Ella había explicado que le era totalmente imposible. Que tenía que ir a pagar sus facturas a la ciudad. Y que, además, tenía una cita con el doctor Jöhr.
El SS se había reído en voz alta. Jamás había oído una disculpa tan mala para no ir a la Gestapo.
– ¿El pedicuro? -había preguntado, riendo-. Ya irá a casa del pedicuro, señora Dreyer.
Después, le había acometido otro ataque de risa. La señora Dreyer no comprendía por qué se reía. Explicó que era indispensable que fuese al pedicuro. El doctor tenía mucha clientela, y si no se estaba a la hora perdía el turno, y había que pagar la visita.
El SS se inclinó cortésmente. Tenía sentido del humor y no conseguía contener su risa. Aquella viejecilla era, sin duda, la más chiflada que jamás hubiera visto. Explicó que se pondrían en contacto con el pedicuro y que no tendría que garle.
Pero la señora Dreyer siguió protestando. Él la sujetó por un hombro.
Entonces, ella notó que sólo tenía un brazo. La manga izquierda colgaba, vacía.
– ¡Oh, Dios mío! ¡Tan joven y tan guapo y manco…!
El SS murmuró que el otro brazo había quedado en Stalingrado.
Ella enseño su anillo SS.
– También mi hijo estaba en la División «Das Reich», señor oficial.
Pero aquello no le interesaba al manco. Era como si no la hubiese oído.
La instalaron en el asiento posterior del automóvil gris. Avanzaron aprisa. Los hombres con cazadora negra siempre tienen prisa.
El chofer era muy diferente del manco. Era tuerto. Su ojo de vidrio estaba mal hecho. Era imposible apartar la mirada de él.
– Nada de historias, abuela -amenazó cuando la señora Dreyer hubo ocupado su asiento.
Por un momento, ella había sentido miedo al ver el verdadero rostro de la Gestapo, pero el manco hizo callar inmediatamente al chofer.

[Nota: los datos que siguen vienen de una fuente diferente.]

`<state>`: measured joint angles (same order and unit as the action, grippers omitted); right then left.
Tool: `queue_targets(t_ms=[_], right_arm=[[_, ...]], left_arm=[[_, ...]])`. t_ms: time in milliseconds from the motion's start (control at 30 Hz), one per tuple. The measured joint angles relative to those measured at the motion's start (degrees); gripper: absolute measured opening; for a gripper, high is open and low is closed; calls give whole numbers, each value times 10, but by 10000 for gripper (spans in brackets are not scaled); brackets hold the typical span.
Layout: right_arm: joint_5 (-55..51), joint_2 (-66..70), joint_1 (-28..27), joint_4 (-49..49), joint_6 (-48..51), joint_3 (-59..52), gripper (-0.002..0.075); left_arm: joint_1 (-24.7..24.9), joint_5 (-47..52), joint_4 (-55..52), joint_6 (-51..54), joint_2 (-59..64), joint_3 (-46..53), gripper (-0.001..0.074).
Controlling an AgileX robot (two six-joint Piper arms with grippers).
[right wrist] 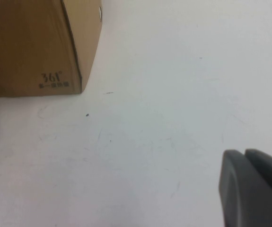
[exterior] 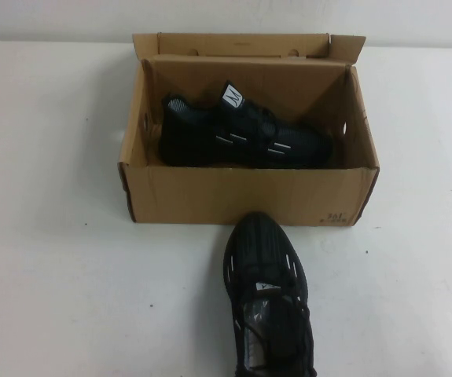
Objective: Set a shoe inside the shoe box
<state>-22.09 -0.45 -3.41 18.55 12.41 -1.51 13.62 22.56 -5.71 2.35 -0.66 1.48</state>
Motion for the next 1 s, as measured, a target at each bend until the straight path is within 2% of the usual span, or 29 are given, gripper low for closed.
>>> queue_targets(t_ms=[200, 333, 500, 833, 1000], right_arm=[[12, 0, 0, 0, 0, -1, -17], [70, 0, 0, 0, 0, -1, -17], [202, 0, 0, 1, 0, -1, -17], [570, 0, 0, 10, 0, -1, -17], [654, -2, 0, 12, -1, -1, -17]], left_arm=[[0, -6, 0, 0, 0, 0, 0], [0, -44, 0, 0, 0, 0, 0], [0, -140, -4, 0, 0, 0, 0], [0, -420, -6, 0, 0, 0, 0], [0, -467, -9, 0, 0, 0, -1]])
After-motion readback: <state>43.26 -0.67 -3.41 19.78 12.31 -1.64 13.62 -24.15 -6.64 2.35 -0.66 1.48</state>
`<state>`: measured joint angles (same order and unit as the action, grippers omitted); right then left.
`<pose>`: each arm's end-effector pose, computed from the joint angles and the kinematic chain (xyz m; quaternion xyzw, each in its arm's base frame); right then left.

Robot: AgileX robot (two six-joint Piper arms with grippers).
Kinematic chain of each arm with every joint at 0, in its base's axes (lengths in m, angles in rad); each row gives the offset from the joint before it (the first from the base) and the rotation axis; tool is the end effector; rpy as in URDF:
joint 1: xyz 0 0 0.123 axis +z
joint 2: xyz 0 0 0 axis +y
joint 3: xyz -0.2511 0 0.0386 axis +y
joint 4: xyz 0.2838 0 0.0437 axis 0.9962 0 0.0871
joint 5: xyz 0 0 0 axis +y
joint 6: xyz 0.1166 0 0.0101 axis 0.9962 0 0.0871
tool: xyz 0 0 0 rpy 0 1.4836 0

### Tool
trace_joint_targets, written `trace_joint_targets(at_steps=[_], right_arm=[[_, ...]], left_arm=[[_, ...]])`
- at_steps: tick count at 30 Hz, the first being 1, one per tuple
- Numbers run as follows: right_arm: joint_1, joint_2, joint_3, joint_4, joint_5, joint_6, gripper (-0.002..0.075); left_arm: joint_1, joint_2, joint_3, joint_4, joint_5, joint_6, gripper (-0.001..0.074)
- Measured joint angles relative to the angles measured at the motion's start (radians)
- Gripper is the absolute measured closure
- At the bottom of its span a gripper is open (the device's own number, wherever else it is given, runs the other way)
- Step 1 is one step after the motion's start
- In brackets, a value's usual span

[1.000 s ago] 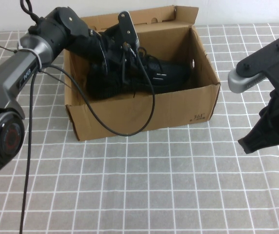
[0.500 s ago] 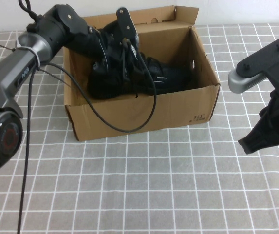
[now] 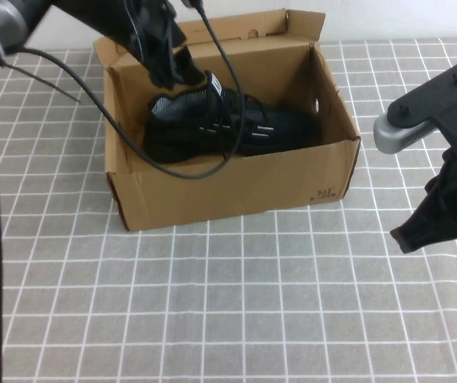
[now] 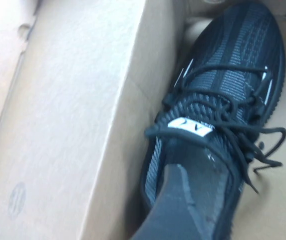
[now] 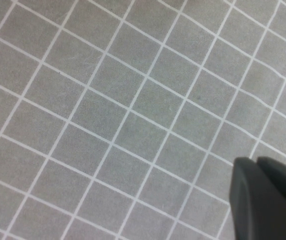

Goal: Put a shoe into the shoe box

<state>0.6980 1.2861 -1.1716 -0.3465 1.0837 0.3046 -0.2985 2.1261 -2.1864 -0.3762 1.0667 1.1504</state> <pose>0.2566 0.1694 0.2870 -0.2304 0.9320 -0.0383 0.2770 0.4818 -0.1877 0.2907 0.5920 0.7189 -0.0377 0.3624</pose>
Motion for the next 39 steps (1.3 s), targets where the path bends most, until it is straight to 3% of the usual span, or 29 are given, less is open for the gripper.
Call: trace_joint_targets(at_steps=[3, 5, 10, 13, 21, 27, 32, 39], right_arm=[[0.0, 0.0, 0.0, -0.002, 0.0, 0.0, 0.0742], [0.0, 0.0, 0.0, -0.002, 0.001, 0.0, 0.0742], [0.0, -0.03, 0.0, -0.002, 0.005, 0.0, 0.0742], [0.0, -0.083, 0.0, -0.002, 0.008, 0.0, 0.0742], [0.0, -0.281, 0.0, 0.012, 0.011, 0.0, 0.0742], [0.0, -0.418, 0.0, 0.065, 0.03, 0.0, 0.0742], [0.0, -0.532, 0.032, 0.069, 0.027, 0.0, 0.0742], [0.0, -0.691, 0.207, 0.069, -0.155, 0.011, 0.0742]], left_arm=[[0.0, -0.051, 0.0, 0.022, 0.031, -0.08, 0.0253], [0.0, -0.076, 0.0, 0.026, 0.052, -0.115, 0.0313], [0.0, -0.144, 0.0, 0.024, 0.127, -0.161, 0.0635], [0.0, -0.174, 0.0, 0.024, 0.171, -0.224, 0.0705], [0.0, -0.278, 0.012, 0.03, 0.186, -0.377, 0.0734], [0.0, -0.429, 0.14, 0.05, 0.137, -0.418, 0.0734], [0.0, -0.611, 0.375, 0.061, -0.049, -0.437, 0.0734], [0.0, -1.005, 0.93, 0.034, -0.47, -0.439, 0.0734]])
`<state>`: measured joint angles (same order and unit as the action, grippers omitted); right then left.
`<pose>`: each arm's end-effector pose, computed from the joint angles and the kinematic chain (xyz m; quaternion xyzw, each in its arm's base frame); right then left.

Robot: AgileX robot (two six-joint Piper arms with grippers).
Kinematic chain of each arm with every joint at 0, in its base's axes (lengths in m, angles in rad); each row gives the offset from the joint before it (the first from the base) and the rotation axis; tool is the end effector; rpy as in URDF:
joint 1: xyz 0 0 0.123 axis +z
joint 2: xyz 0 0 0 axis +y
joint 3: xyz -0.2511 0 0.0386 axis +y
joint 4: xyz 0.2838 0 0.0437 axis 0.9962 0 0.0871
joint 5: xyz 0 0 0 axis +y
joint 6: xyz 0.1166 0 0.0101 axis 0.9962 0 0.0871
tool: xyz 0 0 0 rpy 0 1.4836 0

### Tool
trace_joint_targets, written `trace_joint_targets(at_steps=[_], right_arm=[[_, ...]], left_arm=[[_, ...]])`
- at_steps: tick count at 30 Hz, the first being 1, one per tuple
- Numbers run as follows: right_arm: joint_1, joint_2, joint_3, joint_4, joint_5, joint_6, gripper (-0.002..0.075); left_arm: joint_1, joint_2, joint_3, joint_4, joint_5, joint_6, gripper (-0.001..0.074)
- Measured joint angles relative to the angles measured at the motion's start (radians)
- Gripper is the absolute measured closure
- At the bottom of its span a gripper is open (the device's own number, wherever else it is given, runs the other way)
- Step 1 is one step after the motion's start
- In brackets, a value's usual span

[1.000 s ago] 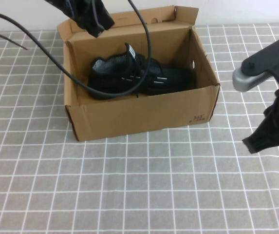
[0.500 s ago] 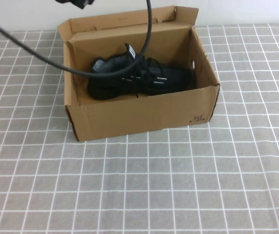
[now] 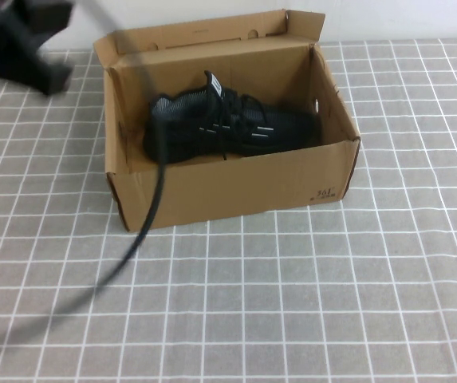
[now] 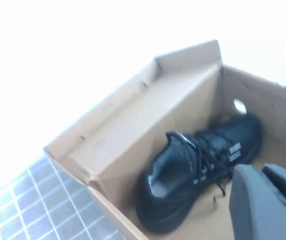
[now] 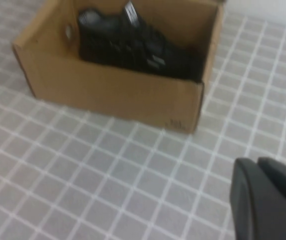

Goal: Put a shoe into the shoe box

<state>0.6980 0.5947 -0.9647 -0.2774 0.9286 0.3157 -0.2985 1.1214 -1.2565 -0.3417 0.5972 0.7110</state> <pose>0.1430 0.0864 0.3890 -0.1730 0.8267 0.1308 0.5192 0.2889 -0.1120 0.4082 0.3393 0.7431 -0.0412 0.5754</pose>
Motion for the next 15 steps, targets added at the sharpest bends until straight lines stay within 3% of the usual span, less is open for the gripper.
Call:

– Silencio, Scharführer. Limítese a conducir.
Habían llegado, en silencio, a la plaza Karl Muck.
El manco era uno de esos funcionarios incorruptibles, desprovistos del menor sentimiento humano. Un lobo sanguinario bajo una piel de cordero. Uno de esos hombres de la Gestapo que, ante todo, comprobaba si el documento era auténtico, incluso antes de leer el texto; y capaz, una vez hecha la comprobación, de hacer ejecutar a su propia madre. Era cortés incluso con un cadáver. A menos de conocer muy bien la Gestapo, era imposible figurarse hasta qué punto era peligroso aquel hombre. La cortesía caracteriza a las personas inteligentes. Sólo los idiotas son brutales y groseros. La señora Dreyer inspiró y abrió los ojos.
– No ha estado bien que el chofer me haya llamado abuela en ese tono. Nadie me habla así. Soy una persona respetable.
– Pues, a veces, a mí se me escapan cosas peores -reconoció Hermanito.
– ¡Oh, ése…! -intervino Porta-. Contesta sólo sí o no y así no correrás ningún riesgo.
– ¡No me vengas con monsergas! -gritó Hermanito, gesticulante-. La primera vez que contesté que sí ante un tribunal me costó dos meses de cárcel. Por lo tanto, decidí que en lo sucesivo siempre diría que no. Por otra parte, esto por poco me cuesta la vida en Minsk.